● YOUR ASSIGNMENT
What lines in the listing include "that"? Return a copy of each.

● GIVEN DATA
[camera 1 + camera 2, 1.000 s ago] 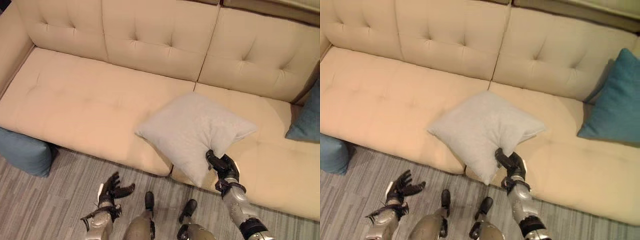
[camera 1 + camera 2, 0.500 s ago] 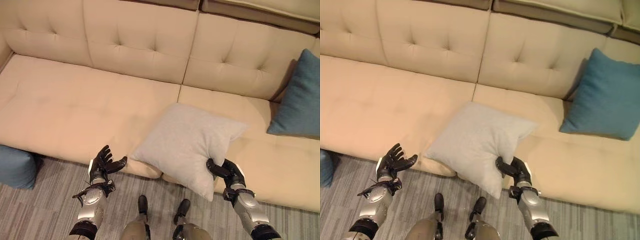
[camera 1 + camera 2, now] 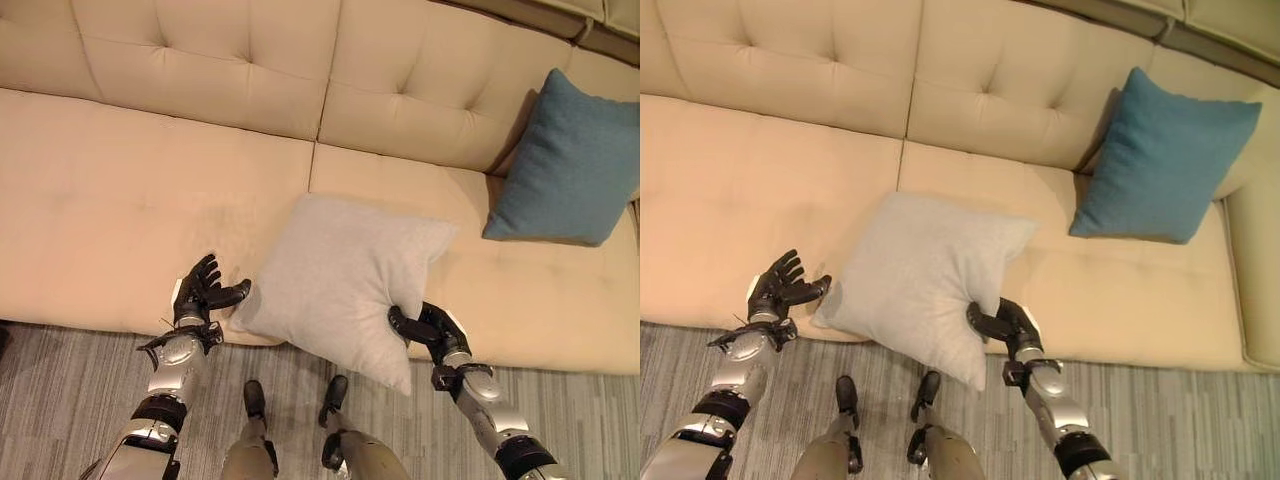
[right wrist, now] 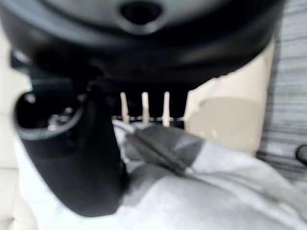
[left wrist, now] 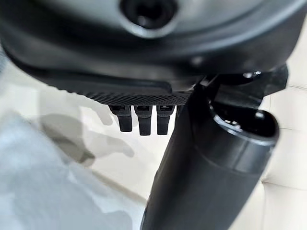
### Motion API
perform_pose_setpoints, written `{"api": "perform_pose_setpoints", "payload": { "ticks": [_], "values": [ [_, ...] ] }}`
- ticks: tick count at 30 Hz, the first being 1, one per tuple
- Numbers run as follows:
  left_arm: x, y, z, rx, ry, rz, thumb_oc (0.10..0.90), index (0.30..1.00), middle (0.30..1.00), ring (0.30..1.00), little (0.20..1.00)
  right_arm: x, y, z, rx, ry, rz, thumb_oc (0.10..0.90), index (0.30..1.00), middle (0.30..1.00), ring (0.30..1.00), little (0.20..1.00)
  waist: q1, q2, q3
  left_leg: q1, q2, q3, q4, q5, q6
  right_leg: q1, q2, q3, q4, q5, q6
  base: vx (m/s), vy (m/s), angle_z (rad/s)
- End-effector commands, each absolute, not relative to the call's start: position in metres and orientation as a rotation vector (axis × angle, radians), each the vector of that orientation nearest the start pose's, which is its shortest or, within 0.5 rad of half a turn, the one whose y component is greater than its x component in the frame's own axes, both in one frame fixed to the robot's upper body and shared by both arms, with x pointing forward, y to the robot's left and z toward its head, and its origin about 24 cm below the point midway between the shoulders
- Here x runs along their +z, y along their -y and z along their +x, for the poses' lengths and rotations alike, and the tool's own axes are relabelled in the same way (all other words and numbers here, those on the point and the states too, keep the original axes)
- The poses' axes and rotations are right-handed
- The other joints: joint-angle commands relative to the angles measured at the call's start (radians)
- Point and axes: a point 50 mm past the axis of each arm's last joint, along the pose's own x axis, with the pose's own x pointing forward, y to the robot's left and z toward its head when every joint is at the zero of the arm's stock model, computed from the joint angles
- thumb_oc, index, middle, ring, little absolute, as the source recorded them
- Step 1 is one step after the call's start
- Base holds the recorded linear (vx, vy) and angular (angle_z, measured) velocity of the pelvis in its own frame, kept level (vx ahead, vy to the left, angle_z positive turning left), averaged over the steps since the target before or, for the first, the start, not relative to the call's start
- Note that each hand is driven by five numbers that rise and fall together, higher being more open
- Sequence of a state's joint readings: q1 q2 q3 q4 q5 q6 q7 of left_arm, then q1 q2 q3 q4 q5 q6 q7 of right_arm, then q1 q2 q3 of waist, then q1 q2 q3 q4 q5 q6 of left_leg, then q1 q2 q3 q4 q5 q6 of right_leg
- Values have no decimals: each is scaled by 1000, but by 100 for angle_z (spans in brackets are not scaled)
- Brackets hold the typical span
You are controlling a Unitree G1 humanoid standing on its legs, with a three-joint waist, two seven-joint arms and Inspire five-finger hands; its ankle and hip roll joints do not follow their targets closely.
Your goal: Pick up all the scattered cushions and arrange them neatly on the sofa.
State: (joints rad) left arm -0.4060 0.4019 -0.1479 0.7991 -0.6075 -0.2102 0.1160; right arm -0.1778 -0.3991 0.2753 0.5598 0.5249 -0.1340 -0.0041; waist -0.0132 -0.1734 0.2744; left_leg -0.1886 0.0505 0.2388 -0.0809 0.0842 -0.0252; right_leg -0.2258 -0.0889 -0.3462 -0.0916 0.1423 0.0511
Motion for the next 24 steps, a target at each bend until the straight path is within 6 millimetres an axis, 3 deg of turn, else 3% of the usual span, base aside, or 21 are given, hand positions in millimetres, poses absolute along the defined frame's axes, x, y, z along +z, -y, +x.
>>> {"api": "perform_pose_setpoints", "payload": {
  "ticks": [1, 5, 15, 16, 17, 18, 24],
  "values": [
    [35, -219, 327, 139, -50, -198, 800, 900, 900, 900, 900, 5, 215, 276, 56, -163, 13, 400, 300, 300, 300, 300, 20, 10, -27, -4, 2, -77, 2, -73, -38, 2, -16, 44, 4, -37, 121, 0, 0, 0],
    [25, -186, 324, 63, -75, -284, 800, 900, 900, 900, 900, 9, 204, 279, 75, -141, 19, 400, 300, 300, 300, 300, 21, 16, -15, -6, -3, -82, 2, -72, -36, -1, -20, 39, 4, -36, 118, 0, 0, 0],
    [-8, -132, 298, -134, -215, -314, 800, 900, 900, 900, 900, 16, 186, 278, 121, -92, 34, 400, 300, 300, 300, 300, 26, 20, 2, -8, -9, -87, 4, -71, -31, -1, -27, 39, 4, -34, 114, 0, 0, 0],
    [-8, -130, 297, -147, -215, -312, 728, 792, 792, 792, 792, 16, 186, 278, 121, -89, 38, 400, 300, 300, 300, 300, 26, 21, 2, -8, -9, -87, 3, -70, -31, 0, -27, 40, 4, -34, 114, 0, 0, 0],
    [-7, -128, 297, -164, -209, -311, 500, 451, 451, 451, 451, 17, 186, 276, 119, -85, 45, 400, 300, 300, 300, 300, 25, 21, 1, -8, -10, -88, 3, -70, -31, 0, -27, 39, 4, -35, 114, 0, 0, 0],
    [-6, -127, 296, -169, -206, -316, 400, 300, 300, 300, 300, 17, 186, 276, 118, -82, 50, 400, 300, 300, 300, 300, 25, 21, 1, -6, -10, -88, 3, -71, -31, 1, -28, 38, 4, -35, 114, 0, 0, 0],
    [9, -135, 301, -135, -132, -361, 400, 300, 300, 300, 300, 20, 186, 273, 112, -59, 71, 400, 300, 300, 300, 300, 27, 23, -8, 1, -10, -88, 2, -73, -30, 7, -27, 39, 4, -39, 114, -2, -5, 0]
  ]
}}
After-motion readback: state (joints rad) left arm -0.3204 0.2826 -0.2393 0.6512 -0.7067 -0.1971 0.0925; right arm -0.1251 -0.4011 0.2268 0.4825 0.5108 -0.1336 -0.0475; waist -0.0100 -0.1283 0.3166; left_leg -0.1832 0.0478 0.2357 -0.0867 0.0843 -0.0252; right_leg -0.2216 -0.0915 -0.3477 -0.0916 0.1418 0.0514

● WRITTEN RESPONSE
- End-effector commands, each absolute, not relative to the call's start: position in metres and orientation as a rotation vector (axis × angle, radians), each the vector of that orientation nearest the start pose's, which is its shortest or, within 0.5 rad of half a turn, the one whose y component is greater than its x component in the frame's own axes, both in one frame fixed to the robot's upper body and shared by both arms, with x pointing forward, y to the robot's left and z toward its head, and its origin about 24 cm below the point midway between the shoulders
- Note that each hand is driven by five numbers that rise and fall together, higher being more open

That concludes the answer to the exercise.